To be a coach means to love people, explains Rallie Christova, Managing Director of Coaching Association Bulgaria, a senior accredited coach by IIC&M, a certified coach trainer and mentor at Nobel Manhattan and a leader at the Think & Change coaching school (www.ThinkandChange.com). This, however, is only the beginning of the skills and knowledge a true professional should possess. "The successful coach should know how to listen," Rallie Christova says. "Listening is not easy to develop. There are a lot of levels that need to be mastered. When a coach learns to listen with his heart it is only then when he could fully support his client. Asking powerful questions is another skill that should be developed. When we become coaches we become question collectors. I personally have a long list of questions and it is constantly growing. The real coach is very, very curious. A lot of other skills are developed in the process of our work. It is our responsibility to work with a coach and regularly do self-coaching and discover our blind spots and patterns."

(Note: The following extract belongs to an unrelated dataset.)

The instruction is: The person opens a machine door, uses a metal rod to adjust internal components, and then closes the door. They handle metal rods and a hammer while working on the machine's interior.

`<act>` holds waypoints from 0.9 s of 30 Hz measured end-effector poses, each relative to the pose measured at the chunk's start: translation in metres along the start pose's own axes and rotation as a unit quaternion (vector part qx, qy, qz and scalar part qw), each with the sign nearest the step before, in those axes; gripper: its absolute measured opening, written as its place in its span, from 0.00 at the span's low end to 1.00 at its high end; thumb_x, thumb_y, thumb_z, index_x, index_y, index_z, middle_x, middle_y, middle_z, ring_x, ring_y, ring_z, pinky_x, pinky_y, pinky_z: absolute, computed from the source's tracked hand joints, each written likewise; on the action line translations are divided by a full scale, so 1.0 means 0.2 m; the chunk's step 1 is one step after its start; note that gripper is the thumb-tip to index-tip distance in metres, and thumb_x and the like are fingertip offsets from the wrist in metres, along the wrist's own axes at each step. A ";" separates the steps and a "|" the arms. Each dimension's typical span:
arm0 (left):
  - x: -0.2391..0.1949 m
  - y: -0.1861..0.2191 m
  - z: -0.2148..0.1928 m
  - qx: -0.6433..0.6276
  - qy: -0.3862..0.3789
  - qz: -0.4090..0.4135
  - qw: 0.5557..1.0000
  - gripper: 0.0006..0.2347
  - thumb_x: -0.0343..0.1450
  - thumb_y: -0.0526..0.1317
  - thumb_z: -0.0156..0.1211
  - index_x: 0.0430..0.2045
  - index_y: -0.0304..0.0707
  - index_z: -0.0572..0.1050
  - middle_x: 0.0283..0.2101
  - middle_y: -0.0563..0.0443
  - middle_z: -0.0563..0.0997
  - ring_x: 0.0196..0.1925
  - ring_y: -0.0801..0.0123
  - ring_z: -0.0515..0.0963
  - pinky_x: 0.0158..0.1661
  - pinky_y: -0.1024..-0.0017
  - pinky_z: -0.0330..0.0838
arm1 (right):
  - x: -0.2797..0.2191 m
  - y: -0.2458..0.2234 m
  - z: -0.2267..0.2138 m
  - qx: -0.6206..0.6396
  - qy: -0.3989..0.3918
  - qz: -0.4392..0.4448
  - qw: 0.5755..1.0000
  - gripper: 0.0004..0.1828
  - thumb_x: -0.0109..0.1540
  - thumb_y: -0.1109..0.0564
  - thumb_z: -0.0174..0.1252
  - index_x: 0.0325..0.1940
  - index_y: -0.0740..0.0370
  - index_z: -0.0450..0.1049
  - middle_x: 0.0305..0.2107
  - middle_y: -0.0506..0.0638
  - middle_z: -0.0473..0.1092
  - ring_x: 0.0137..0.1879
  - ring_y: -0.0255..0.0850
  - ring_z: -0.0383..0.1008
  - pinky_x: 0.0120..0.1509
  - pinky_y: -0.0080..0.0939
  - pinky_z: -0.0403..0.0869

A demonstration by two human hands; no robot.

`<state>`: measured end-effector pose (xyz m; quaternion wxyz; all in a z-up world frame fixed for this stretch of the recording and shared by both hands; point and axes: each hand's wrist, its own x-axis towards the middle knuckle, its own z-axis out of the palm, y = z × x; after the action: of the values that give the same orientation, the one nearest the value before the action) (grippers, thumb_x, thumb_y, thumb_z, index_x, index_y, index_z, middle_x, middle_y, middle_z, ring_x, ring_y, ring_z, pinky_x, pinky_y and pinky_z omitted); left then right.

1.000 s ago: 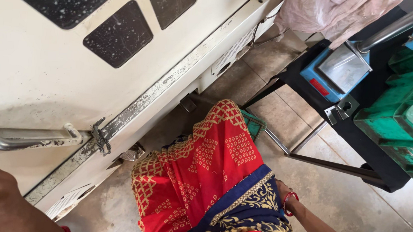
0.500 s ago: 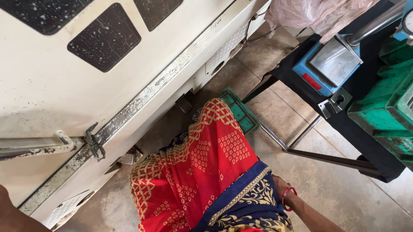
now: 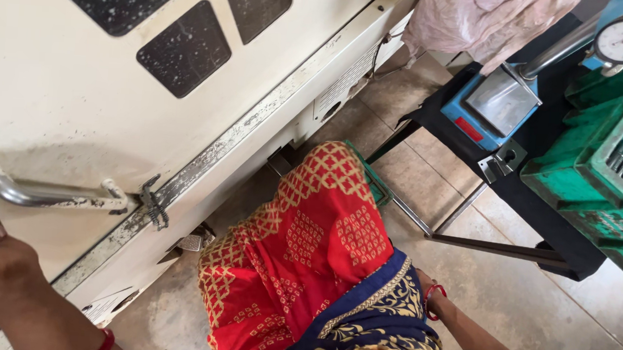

Neutrality is also crucial and a sign that you are dealing with a professional coach. "Staying neutral can be difficult, when your client is making a critical decision," says Rallie Christova. "However, this is the position a coach should always take as this is the best help he could offer. Neutrality is a space where the client can be himself without the fear of being judged or confronted. This is the space where he would be heard and understood and this is where change happens. The coach's personality and ego should be left out of the office and the whole attention should be focused on the client."

It is hard to directly measure the effect of coaching as most of its results are qualitative, and not quantitative. But one of the authoritative organisations in the field, the International Coaching Federation ICF (www.coachfederation.org) has interesting observations from polls with companies that have underwent coaching. Most of the participants discover a direct connection between coaching and improvement of work performance (70%), business management (61%), time management (57%), team effectiveness (51%). The poll participants report even more significant improvement in personal development: increased self-confidence (80%), better relationships (71%) and communication skills (72%), improved life-work balance (67%). That is why it is hardly surprising that for 87% of the poll participants coaching has at least returned its investment, 99% of the companies are satisfied with the results from it, and 96% would do it again.

Before booking a meeting with a coach, however, it is very important for you to do your homework. The increased demand for such specialists led to the appearance of people who pretend to be coaches without the needed qualification. Before choosing whom to trust, check if he is certified from an established and respected organisation with clear criteria and competences, like the ICF or the accreditation organisation IIC&M (www.iicandm.org). Your life, business and goals are too important to give them anything less than the best.